What you will do: What is needed is an exact copy of the records below, with the pictures left out.

______

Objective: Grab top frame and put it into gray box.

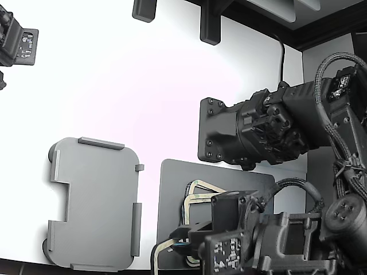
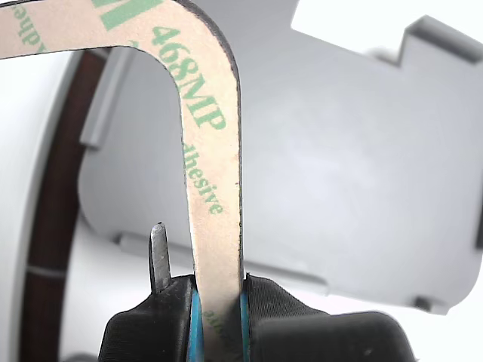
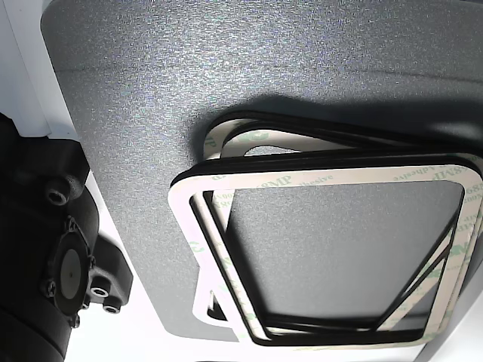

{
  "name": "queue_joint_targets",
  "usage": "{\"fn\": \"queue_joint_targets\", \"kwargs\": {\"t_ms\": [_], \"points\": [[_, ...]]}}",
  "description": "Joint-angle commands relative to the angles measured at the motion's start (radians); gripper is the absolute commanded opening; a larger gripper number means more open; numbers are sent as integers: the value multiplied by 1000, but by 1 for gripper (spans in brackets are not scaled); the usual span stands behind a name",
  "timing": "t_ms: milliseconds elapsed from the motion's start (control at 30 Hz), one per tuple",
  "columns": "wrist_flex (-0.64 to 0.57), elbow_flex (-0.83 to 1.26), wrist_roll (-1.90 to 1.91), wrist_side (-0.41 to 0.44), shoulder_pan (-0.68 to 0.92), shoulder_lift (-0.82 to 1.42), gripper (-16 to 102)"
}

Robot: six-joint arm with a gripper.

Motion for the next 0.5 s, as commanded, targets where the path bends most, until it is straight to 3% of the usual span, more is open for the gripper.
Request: {"fn": "queue_joint_targets", "kwargs": {"t_ms": [0, 67, 167, 467], "points": [[11, -43, 333, -80, -83, 5, -13], [11, -55, 394, -120, -127, -14, -13], [11, -32, 940, -118, -163, 3, -13], [11, 2, 1267, -202, -279, -17, -13]]}}
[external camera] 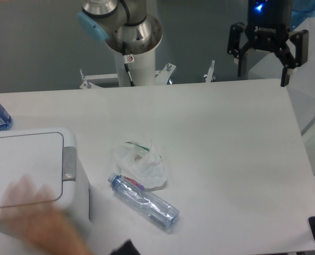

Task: Open the trash can
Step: 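Move the open gripper down toward the white trash bin lid, then lower the gripper onto the lid's grey latch edge, then press down on the lid edge so the lid swings open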

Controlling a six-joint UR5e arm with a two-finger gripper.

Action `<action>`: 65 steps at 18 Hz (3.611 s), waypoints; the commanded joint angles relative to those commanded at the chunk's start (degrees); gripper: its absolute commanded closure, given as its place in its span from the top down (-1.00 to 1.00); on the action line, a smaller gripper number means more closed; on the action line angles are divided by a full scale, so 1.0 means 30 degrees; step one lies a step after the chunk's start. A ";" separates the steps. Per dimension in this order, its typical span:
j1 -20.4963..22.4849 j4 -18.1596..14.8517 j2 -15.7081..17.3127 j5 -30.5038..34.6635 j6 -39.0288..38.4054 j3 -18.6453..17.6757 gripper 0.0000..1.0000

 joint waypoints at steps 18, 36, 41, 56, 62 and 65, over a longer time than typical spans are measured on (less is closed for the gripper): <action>-0.4800 0.2808 -0.0526 0.0030 -1.5898 0.0029 1.00; -0.9551 0.3311 -0.2139 0.0088 -2.0799 -0.0381 1.00; -0.9580 0.3311 -0.2314 0.0059 -2.1209 -0.0410 1.00; -1.0898 0.4804 -0.3574 0.0146 -2.3936 -0.0410 1.00; -1.1015 0.4805 -0.3721 0.0146 -2.3965 -0.0498 1.00; -1.1045 0.4834 -0.3692 0.0146 -2.3936 -0.0644 1.00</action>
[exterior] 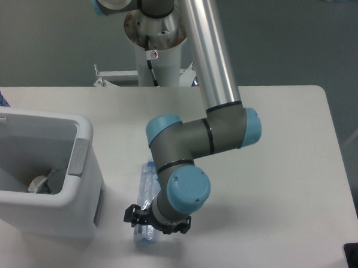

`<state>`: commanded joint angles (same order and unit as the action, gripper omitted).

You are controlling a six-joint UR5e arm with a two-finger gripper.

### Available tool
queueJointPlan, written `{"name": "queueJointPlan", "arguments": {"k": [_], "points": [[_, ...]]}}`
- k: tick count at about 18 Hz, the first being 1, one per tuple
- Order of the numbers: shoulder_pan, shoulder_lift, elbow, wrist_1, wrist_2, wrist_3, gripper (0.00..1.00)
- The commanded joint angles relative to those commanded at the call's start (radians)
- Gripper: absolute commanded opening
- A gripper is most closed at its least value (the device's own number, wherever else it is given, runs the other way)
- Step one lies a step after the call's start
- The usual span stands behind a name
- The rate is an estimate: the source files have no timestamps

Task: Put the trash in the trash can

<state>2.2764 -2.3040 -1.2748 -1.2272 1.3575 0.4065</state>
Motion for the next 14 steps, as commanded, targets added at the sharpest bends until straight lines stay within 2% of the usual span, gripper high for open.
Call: {"name": "queueJointPlan", "arguments": {"k": [1, 4, 7, 14], "points": [[0.000, -0.005, 0.005, 0.000, 0.006, -0.003, 1.00], [-0.003, -0.021, 0.020, 0.005, 0.025, -0.041, 0.87], [-0.009, -0.048, 0.060, 0.018, 0.045, -0.113, 0.69], [-0.011, -0.043, 0.063, 0.018, 0.049, -0.133, 0.32]]}}
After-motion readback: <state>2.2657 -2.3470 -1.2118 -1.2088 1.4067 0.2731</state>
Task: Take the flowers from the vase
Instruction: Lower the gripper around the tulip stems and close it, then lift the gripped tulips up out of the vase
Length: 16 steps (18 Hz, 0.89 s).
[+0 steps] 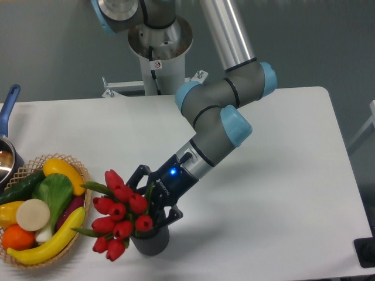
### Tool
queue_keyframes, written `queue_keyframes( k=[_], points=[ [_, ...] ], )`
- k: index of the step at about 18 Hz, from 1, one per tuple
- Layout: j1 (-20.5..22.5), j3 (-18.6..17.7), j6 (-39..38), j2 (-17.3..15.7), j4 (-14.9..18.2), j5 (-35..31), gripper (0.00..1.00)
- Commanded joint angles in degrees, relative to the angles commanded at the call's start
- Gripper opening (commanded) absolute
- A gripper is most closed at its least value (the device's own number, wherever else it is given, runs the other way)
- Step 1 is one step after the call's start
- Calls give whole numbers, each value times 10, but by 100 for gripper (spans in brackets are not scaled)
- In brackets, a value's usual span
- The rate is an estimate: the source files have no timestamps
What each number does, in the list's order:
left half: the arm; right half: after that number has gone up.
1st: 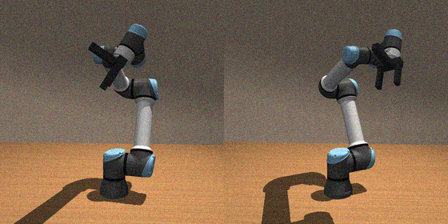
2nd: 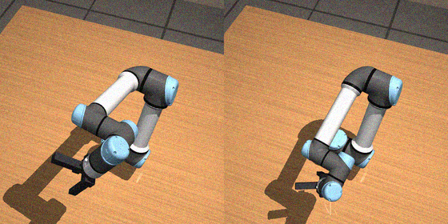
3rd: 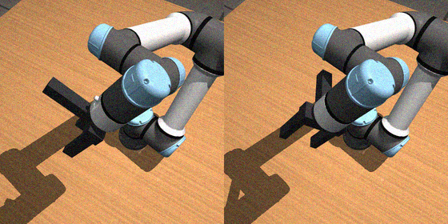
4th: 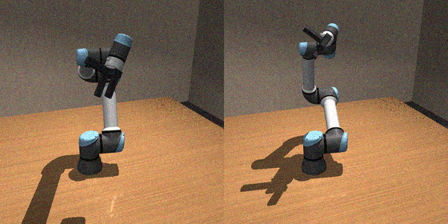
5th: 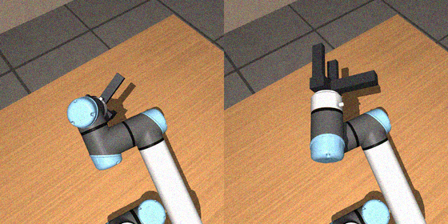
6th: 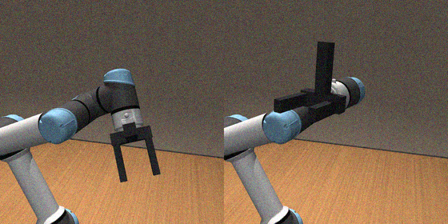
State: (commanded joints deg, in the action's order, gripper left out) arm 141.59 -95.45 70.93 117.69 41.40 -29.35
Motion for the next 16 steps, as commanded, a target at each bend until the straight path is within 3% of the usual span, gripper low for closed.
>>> queue_keyframes(
  k=[4, 9, 16],
  points=[
    [17, 0, -15, -17, 1, 1, 3],
    [18, 12, -87, -45, 0, 14, 3],
    [15, 78, -216, -52, 1, 102, 3]
  ],
)
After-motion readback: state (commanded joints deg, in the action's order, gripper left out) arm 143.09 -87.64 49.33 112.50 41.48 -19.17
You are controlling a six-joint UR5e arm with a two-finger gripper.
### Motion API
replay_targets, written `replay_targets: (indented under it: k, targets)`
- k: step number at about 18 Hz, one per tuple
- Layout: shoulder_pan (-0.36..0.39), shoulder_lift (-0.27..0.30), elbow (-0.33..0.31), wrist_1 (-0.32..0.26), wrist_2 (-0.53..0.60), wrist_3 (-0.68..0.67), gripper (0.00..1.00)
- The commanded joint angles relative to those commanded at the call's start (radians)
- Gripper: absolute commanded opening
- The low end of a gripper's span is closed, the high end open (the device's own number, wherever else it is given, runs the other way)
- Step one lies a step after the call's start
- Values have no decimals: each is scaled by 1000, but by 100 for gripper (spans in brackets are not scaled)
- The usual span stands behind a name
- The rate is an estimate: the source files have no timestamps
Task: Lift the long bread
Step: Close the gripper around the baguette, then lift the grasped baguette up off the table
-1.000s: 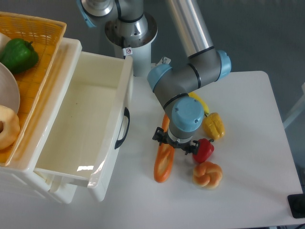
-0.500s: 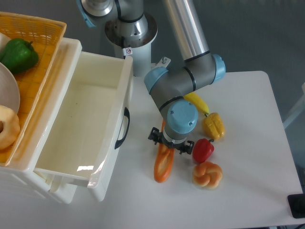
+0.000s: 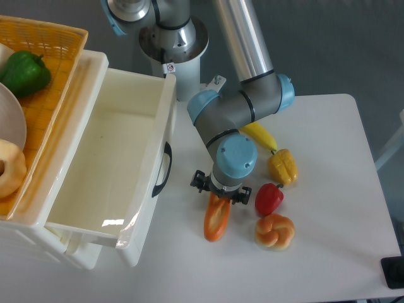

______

Written solution:
Objective: Grab top frame and put it into gray box.


{
  "name": "queue_joint_targets",
  "usage": "{\"fn\": \"queue_joint_targets\", \"kwargs\": {\"t_ms\": [_], \"points\": [[_, ...]]}}",
  "description": "Joint-angle commands relative to the angles measured at the motion's start (radians); gripper is the absolute commanded opening; a larger gripper number means more open; numbers are sent as integers: the value multiplied by 1000, but by 1 for gripper (spans in brackets are not scaled); the usual span stands behind a name",
  "timing": "t_ms: milliseconds elapsed from the motion's start (control at 30 Hz), one per tuple",
  "columns": "wrist_flex (-0.64 to 0.57), elbow_flex (-0.83 to 1.26), wrist_roll (-1.90 to 1.91), wrist_side (-0.41 to 0.44), shoulder_pan (-0.68 to 0.92), shoulder_lift (-0.82 to 1.42), gripper (-16 to 102)"
}

Robot: six-joint arm with a gripper.

Motion for the next 0.5 s, as commanded, targets where the path bends most, until it is straight to 3% of the usual span, more is open for the gripper.
Request: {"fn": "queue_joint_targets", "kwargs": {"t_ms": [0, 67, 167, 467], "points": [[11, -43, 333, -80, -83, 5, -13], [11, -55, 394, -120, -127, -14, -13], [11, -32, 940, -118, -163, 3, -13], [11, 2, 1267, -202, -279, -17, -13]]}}
[external camera] 

Task: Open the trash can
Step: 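Move the open gripper down toward the white trash bin lid, then lower the gripper onto the lid's grey latch edge, then press down on the lid edge so the lid swings open
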
Controlling a six-joint UR5e arm with a two-finger gripper.

Action `<action>`: 65 steps at 18 Hz (3.611 s), waypoints; the commanded joint angles relative to those commanded at the chunk's start (degrees); gripper: its absolute commanded closure, given as its place in its span from the top down (-1.00 to 1.00); on the action line, a smaller gripper number means more closed; on the action line angles are divided by a full scale, so 1.0 means 30 degrees; step one lies a step after the chunk's start. A ";" separates the steps. Per dimension in this order, its typical span:
j1 -20.4963..22.4849 j4 -18.1596..14.8517 j2 -15.7081..17.3127 j5 -30.5038..34.6635 j6 -39.0288..38.4054 j3 -18.6453..17.6757 gripper 0.0000..1.0000

 joint waypoints at steps 18, 36, 41, 56, 62 and 65, over a longer time than typical spans are measured on (less is closed for the gripper): <action>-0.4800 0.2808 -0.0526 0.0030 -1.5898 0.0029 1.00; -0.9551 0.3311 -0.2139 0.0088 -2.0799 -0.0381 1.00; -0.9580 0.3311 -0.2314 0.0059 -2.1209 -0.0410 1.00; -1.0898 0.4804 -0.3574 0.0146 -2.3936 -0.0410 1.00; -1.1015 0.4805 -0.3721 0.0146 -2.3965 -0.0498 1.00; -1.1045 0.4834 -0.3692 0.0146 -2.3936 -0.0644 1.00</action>
[exterior] 

`<state>`: commanded joint angles (same order and unit as the action, gripper omitted).

You are controlling a six-joint UR5e arm with a two-finger gripper.

### Available tool
queueJointPlan, written `{"name": "queueJointPlan", "arguments": {"k": [_], "points": [[_, ...]]}}`
- k: tick count at about 18 Hz, the first being 1, one per tuple
- Order of the numbers: shoulder_pan, shoulder_lift, elbow, wrist_1, wrist_2, wrist_3, gripper (0.00..1.00)
- The commanded joint angles relative to those commanded at the call's start (radians)
- Gripper: absolute commanded opening
- A gripper is most closed at its least value (the device's own number, wherever else it is given, runs the other way)
- Step one lies a step after the call's start
- The usual span stands behind a name
- The rate is an estimate: the source files have no timestamps

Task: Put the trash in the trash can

<state>2.2764 -2.3040 -1.2748 -1.2272 1.3575 0.4065</state>
Motion for the next 14 steps, as commanded, targets added at the sharpest bends until straight lines stay within 2% of the usual span, gripper high for open.
Call: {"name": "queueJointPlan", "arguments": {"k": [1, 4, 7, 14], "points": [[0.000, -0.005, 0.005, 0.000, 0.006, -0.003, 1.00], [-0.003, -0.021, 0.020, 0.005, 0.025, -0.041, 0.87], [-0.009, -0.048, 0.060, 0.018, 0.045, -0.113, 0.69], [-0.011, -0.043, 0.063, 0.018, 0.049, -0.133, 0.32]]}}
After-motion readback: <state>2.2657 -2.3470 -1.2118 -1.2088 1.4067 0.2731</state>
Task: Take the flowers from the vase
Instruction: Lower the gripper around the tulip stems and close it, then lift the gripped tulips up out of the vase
Length: 16 steps (18 Hz, 0.89 s).
[+0 steps] 
### Tool
queue_keyframes, written `queue_keyframes( k=[_], points=[ [_, ...] ], )`
- k: index of the step at about 18 Hz, from 1, one per tuple
- Layout: j1 (-20.5..22.5), j3 (-18.6..17.7), j6 (-39..38), j2 (-17.3..15.7), j4 (-14.9..18.2), j5 (-35..31), gripper (0.00..1.00)
- Commanded joint angles in degrees, relative to the angles commanded at the call's start
- Gripper opening (commanded) absolute
- A gripper is most closed at its least value (the device's own number, wherever else it is given, runs the other way)
- Step 1 is one step after the call's start
- Calls give whole numbers, each value times 10, but by 100 for gripper (spans in brackets are not scaled)
- In brackets, a value's usual span
- The rate is an estimate: the source files have no timestamps
What each number does, in the list's order:
left half: the arm; right half: after that number has gone up.
1st: 
2nd: 
3rd: 
4th: 
5th: 
6th: 
State: (commanded joints deg, in the action's order, gripper left out) arm 141.59 -95.45 70.93 117.69 41.40 -29.35
Motion for the next 16 steps, as commanded, a target at each bend until the straight path is within 3% of the usual span, gripper low for closed.
>>> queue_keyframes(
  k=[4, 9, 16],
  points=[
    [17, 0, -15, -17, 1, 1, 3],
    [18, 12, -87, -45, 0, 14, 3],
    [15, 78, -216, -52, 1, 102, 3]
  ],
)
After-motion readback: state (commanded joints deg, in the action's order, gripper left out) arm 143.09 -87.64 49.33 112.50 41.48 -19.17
You are controlling a six-joint UR5e arm with a two-finger gripper.
### Motion API
replay_targets, written `replay_targets: (indented under it: k, targets)`
- k: step number at about 18 Hz, one per tuple
- Layout: shoulder_pan (-0.36..0.39), shoulder_lift (-0.27..0.30), elbow (-0.33..0.31), wrist_1 (-0.32..0.26), wrist_2 (-0.53..0.60), wrist_3 (-0.68..0.67), gripper (0.00..1.00)
- The commanded joint angles relative to those commanded at the call's start (radians)
- Gripper: absolute commanded opening
- The low end of a gripper's span is closed, the high end open (the device's own number, wherever else it is given, runs the other way)
- Step one lies a step after the call's start
- Values have no decimals: each is scaled by 1000, but by 100 for gripper (spans in brackets are not scaled)
- The usual span stands behind a name
- The rate is an estimate: the source files have no timestamps
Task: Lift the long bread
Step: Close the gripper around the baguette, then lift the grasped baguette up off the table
-1.000s: 
-0.500s: 
+0.000s: 

Nothing else remains in this exercise.